It has always been the intent of Hope Chapel to build a church that isn’t for “us”, but for those who aren’t one of “us” yet. This was one of the key commitments that drove the naming of the church. Although we network with Baptists for mission and ministry, we specifically chose to leave “Baptist” out of our church name. The rationale was that while the name Baptist might attract some, our priority was to reach those who would stay away simply because of the name Baptist. The church wasn’t for us “baptists” but for those who had never experienced the new life being proclaimed and lived out in the church.
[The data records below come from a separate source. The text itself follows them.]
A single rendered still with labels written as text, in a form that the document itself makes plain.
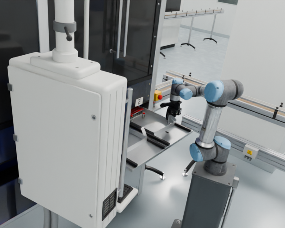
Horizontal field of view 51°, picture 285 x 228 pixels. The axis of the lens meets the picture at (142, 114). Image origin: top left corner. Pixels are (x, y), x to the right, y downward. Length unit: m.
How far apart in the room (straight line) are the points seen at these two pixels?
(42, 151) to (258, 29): 2.53
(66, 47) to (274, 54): 2.46
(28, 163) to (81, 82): 0.57
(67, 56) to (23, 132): 0.45
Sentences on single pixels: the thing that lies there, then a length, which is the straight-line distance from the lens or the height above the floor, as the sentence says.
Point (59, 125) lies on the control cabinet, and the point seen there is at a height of 1.33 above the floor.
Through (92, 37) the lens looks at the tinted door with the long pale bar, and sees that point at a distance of 1.77.
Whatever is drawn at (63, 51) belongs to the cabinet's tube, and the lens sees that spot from 1.22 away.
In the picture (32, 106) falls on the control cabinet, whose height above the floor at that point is 1.37.
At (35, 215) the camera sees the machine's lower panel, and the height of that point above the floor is 0.52.
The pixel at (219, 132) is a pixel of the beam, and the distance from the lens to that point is 3.07.
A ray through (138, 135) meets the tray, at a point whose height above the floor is 0.89.
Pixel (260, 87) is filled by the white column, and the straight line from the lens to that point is 3.42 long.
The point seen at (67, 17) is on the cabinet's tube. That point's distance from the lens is 1.19.
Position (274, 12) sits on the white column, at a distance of 3.29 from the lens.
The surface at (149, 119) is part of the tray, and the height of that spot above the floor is 0.88.
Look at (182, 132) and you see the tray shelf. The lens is 2.23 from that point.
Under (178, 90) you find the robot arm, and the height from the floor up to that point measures 1.22.
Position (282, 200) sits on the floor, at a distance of 3.39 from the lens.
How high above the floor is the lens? 1.96
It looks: 27 degrees down
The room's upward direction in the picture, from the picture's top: 6 degrees clockwise
I know from experience it is hard to maintain this bent. We “connected” in a time when things we done a certain way, things “felt” a certain way, and we get used to, and comfortable, with it. It works for us. Change, on the other hand, makes us feel uncomfortable, and it doesn’t always work for us. So we resist change. We prefer things to stay the way we like it. But sadly, this saps the church of its power, its mission. The church’s mission has always been to carry on Christ’s mission to seek and to save that which is lost. Once we are “found” it isn’t then just about us. The parables of Luke 15 are witness to this. We “count” the coins so we know how many are missing and start looking for them. We gather in the sheep pen so we can figure out who isn’t in the pen so we can go looking for them. We stand like the Prodigal’s Father, actively surveying the terrain beyond us to see who we can run too and welcome home. The church is about those who aren’t in it yet.
This unblinking focus on those outside the church can only be sustained by focusing on Christ. Christ was always about giving Himself away to others, and it is only by being preoccupied with Christ that we can sustain giving “our” church away to those outside, creating a culture faithful to God’s Word but clearly magnetic to those in an unchurched culture. And just like Jesus had to break cultural religious norms to fulfill His mission, we need to break religious cultural norms to fulfill ours. A quick sample. Traditional religious culture says we attend church to get more “connected” to God. That’s good. But churches focused on outsiders are full of people who understand that they attend church to help other people get more connected to God. They bring folks with them for that purpose. They actively seek out new people at the services to connect with them. Not an earth shaking change for sure, but you’d be surprised how hard the regulars find it to break away from the norm of connecting with those they already know to simply go meet someone new. It is all too easy and natural to make church about us, but culture changing churches make church about outsiders.
I ask for your prayers as I seek to let God use me to renew Hope’s mission of being a church for those outside. I also ask you to join me in that mission.